From the documentation of the tp_name slot:

Pointer to a NUL-terminated string containing the name of the type. For types that are accessible as module globals, the string should be the full module name, followed by a dot, followed by the type name; for built-in types, it should be just the type name. If the module is a submodule of a package, the full package name is part of the full module name.

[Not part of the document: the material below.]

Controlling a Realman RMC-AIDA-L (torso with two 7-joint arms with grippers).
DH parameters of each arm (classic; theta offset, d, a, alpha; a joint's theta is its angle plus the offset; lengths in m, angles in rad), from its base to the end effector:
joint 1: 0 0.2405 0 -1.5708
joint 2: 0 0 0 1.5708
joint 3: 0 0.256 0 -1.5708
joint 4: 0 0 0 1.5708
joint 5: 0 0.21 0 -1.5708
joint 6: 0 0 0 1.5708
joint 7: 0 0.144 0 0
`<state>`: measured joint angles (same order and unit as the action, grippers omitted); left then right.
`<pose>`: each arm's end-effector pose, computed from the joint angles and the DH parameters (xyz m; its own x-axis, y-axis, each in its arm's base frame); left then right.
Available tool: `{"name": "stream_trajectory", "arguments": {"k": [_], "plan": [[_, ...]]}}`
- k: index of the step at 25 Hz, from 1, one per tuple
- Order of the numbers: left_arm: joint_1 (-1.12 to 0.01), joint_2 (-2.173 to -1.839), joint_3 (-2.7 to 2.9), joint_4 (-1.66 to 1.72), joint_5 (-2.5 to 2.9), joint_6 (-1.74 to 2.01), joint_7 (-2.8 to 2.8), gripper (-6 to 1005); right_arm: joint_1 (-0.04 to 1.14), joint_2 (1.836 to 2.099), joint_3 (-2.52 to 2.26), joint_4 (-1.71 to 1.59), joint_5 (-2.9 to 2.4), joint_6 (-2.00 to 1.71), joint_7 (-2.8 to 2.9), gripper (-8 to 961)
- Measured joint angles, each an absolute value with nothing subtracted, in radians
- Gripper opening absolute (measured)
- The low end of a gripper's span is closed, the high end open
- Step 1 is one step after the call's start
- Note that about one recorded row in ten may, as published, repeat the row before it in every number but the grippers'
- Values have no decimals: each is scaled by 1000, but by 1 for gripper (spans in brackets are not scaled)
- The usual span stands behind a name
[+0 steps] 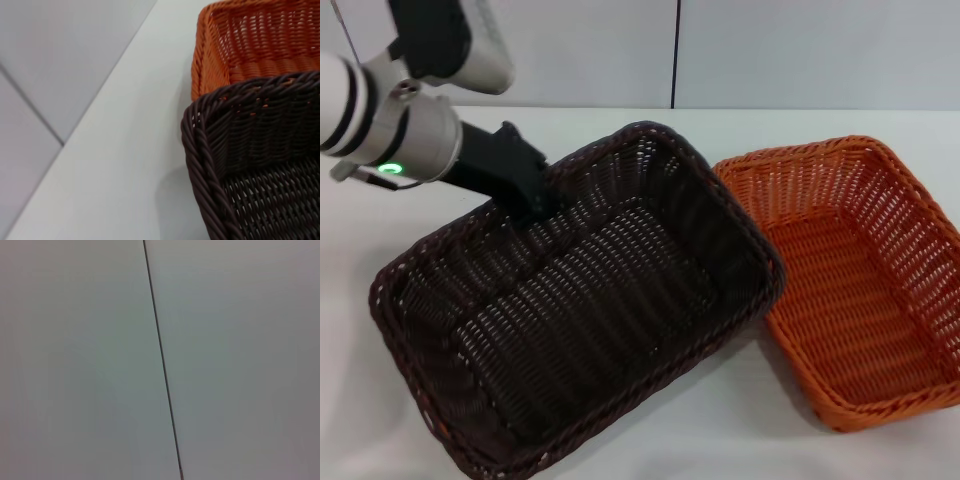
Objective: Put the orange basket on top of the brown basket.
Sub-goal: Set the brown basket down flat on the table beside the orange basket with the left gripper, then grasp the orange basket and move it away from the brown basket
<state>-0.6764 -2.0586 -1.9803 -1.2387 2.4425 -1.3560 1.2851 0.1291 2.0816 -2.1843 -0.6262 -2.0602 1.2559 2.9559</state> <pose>-0.1651 0.4051 0.0303 0.9812 0.1282 -0.1443 0.0533 -0.8983 -0.4360 0.3288 0.2789 0.0180 0.6364 0.2241 -0.7381 -0.7696 0.2489 -0.5880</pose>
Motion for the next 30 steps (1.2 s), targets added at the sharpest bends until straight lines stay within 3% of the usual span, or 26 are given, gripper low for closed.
{"name": "stream_trajectory", "arguments": {"k": [9,16,22,28,30], "plan": [[-732,-2060,-1934,-1138,2442,-1235,1383,212,138,2080,-2184,-625,-2060,1257,2956,815],[-700,-2063,-1859,-1142,2442,-1117,1375,213,136,2079,-2185,-627,-2063,1256,2956,815],[-662,-2068,-1833,-1209,2441,-978,1367,426,135,2078,-2192,-628,-2065,1257,2956,814],[-521,-2068,-1772,-1436,2360,-683,1302,603,135,2078,-2192,-634,-2065,1256,2956,814],[-423,-2066,-1705,-1524,2239,-482,1301,644,135,2078,-2192,-641,-2065,1252,2956,813]]}}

For example, a type named T defined in module M in subpackage Q in package P should have the tp_name initializer "P.Q.M.T".

For dynamically allocated type objects, this should just be the type name, and the module name explicitly stored in the type dict as the value for key '__module__'.

----

I know that this is also a way to make something unpickleable, but that seems like a poor way to do it and since _struct.Struct was relatively alone in this, I figured it was an oversight.

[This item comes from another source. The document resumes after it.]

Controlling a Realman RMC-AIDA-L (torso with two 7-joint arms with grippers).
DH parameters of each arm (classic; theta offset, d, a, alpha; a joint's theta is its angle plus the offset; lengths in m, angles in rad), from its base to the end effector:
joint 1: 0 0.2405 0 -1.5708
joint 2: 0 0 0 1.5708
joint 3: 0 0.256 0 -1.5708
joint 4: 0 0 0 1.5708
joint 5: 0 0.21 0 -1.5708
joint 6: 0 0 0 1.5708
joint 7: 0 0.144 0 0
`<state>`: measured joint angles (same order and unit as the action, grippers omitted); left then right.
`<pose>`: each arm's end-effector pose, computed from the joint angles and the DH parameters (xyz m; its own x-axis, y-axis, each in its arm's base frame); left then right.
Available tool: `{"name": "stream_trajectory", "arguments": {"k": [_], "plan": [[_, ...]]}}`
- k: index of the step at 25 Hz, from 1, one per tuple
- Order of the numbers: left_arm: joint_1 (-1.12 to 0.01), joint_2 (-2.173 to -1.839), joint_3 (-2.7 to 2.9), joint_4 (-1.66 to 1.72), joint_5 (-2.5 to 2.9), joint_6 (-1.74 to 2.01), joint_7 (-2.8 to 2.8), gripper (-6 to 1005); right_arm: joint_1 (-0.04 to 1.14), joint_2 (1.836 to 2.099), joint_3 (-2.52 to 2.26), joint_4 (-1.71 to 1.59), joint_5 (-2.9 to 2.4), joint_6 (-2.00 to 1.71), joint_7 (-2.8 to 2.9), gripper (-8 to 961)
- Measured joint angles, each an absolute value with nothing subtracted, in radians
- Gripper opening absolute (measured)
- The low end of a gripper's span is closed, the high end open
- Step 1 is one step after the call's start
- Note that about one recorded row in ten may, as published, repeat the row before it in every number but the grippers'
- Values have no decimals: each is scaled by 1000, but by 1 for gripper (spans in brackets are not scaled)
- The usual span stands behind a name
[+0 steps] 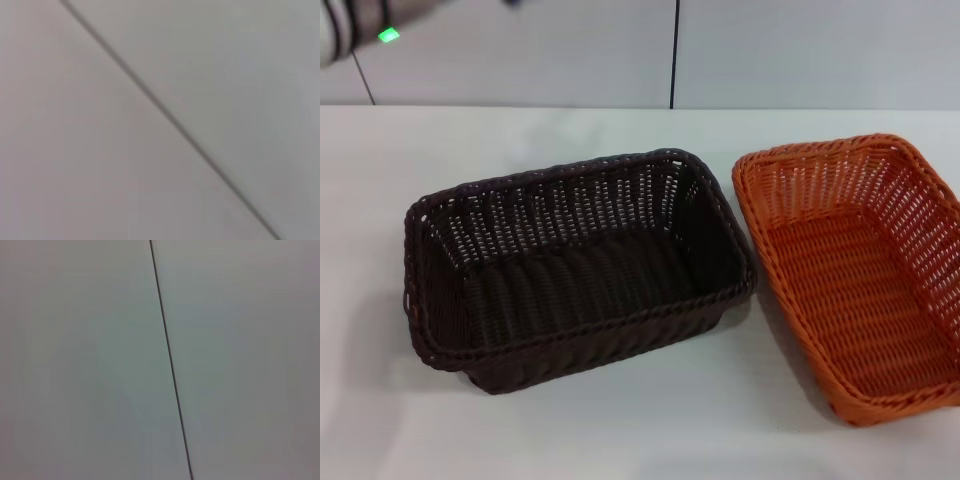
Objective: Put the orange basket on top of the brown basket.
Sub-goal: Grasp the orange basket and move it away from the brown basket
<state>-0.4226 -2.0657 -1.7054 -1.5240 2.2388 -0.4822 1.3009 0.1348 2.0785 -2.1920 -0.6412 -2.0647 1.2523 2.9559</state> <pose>-0.1091 0.4211 0.0857 0.9763 -0.1984 0.0863 0.0045 -0.3804 -0.9248 0.3232 0.2824 0.0170 0.6287 0.2328 -0.7419 -0.7769 0.2282 -0.5868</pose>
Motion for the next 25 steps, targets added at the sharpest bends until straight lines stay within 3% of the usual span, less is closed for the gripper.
{"name": "stream_trajectory", "arguments": {"k": [6,11,15,16,17,18,19,20,21,25], "plan": [[-163,-2055,-1318,-1618,2151,429,1289,707,146,2077,-2193,-665,-2064,1250,2956,813],[-43,-2056,-1132,-1417,2438,1106,971,705,167,2072,-2195,-704,-2070,1249,2956,813],[57,-2058,-1116,-1198,2569,1390,596,704,173,2062,-2199,-814,-2105,1185,2956,812],[73,-2059,-1115,-1143,2572,1418,537,704,167,2040,-2195,-908,-2159,1085,2957,812],[88,-2060,-1114,-1080,2572,1444,486,704,167,2040,-2195,-908,-2159,1085,2957,812],[100,-2062,-1115,-1017,2571,1466,445,704,163,2022,-2192,-964,-2189,1012,2957,812],[106,-2065,-1116,-943,2566,1493,425,703,159,1977,-2186,-1109,-2247,844,2957,812],[106,-2065,-1116,-943,2566,1493,425,703,159,1977,-2186,-1109,-2247,844,2957,812],[109,-2067,-1117,-873,2559,1520,416,703,162,1937,-2160,-1261,-2303,642,2958,812],[121,-2069,-1102,-705,2487,1579,403,702,162,1921,-2031,-1499,-2378,230,2957,811]]}}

At the end is the script I made to display all currently alive "builtins" classes that have been "PyType_Ready"ed. For brevity I further manually filtered out obvious cases where a specified module would be inappropriate.

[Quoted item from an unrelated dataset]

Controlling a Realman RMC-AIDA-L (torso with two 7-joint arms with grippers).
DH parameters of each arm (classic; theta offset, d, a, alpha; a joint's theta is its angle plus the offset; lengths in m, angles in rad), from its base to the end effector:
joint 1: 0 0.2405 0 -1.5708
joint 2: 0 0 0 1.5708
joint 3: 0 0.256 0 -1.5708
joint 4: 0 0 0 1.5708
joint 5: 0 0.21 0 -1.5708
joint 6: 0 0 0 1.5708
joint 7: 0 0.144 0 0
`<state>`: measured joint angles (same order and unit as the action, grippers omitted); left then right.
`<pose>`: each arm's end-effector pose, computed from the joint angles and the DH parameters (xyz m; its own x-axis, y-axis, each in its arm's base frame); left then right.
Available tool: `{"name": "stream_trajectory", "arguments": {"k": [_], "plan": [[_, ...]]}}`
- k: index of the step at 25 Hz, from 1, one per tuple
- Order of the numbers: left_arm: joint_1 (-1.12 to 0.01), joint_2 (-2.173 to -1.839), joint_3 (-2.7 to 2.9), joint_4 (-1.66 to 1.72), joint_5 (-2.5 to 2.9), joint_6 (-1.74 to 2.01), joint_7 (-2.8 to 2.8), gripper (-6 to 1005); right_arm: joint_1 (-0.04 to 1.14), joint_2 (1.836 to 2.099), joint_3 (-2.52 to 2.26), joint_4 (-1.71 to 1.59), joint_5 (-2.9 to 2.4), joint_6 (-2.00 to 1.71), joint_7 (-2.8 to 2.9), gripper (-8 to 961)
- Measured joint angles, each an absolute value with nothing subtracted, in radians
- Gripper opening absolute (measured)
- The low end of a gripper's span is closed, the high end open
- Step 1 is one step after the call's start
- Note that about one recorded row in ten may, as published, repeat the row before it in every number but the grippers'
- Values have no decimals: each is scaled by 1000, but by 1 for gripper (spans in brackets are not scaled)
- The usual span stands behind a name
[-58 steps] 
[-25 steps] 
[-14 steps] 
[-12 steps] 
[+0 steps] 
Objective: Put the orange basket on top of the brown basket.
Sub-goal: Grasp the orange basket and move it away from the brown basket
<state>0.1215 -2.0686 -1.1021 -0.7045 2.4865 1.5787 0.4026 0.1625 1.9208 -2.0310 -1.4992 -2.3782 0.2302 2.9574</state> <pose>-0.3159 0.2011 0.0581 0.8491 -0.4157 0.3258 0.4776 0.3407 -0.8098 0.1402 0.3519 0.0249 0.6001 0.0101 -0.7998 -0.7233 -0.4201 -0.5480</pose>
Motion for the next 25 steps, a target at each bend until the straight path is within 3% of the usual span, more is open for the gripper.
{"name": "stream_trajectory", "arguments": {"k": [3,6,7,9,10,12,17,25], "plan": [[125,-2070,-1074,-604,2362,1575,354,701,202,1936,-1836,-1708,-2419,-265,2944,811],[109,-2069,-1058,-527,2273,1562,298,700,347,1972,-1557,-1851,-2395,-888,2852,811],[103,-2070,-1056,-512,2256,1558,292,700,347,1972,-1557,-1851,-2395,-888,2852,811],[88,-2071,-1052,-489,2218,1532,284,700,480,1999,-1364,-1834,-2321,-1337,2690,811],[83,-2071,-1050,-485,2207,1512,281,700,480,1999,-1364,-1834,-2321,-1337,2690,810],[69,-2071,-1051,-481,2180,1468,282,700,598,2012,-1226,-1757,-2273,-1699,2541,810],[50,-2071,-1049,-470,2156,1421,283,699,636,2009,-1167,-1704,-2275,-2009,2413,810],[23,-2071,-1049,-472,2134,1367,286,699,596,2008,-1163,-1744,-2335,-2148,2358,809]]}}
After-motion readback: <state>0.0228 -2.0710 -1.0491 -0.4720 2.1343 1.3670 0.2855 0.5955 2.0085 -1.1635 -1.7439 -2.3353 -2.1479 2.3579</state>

The main point is that I think the new contextvars classes, _struct.Struct, and the weakref classes are missing the "_struct", "_contextvars", and "_weakref" prefixes in their tp_name slots, respectively. Since _contextvars is one of the few extension modules using the multiphase initialization protocol, maybe it should go in their type dicts (although the prefix method still works) instead, although i think the docs were referring to heap allocated types.

if __name__=='__main__':
    import sys, collections
    subclassesof = type.__subclasses__
    def get_types(*names):
        r = {"__builtins__":{'__import__':__import__, 'globals':globals}}
        for name in names:
            exec(f'from {name} import __dict__ as d; globals().update(d)', r)
        return dict.fromkeys(r[k] for k in r if isinstance(r[k],type)).keys()
    def derivative_classes(cls):
        a = b = r = {*subclassesof(cls)}
        while b:
            r, a, b, = r|b, b, set().union(*map(subclassesof, b))
        return r | a    
    classes = derivative_classes(object)
    singles = None, NotImplemented, ...
    od = collections.OrderedDict()
    odtypes = iter(od), od.keys(), od.items(), od.values()
    bltns = {cls for cls in classes if cls.__module__=='builtins'}
    bltns-= get_types('builtins', 'types', '_collections_abc')
    bltns-= {*map(type, odtypes)} | {*map(type, singles)}
    for cls in sorted(bltns, key=vars(type)['__name__'].__get__):
        print(f'# {sys.getrefcount(cls):4} {cls.__name__}')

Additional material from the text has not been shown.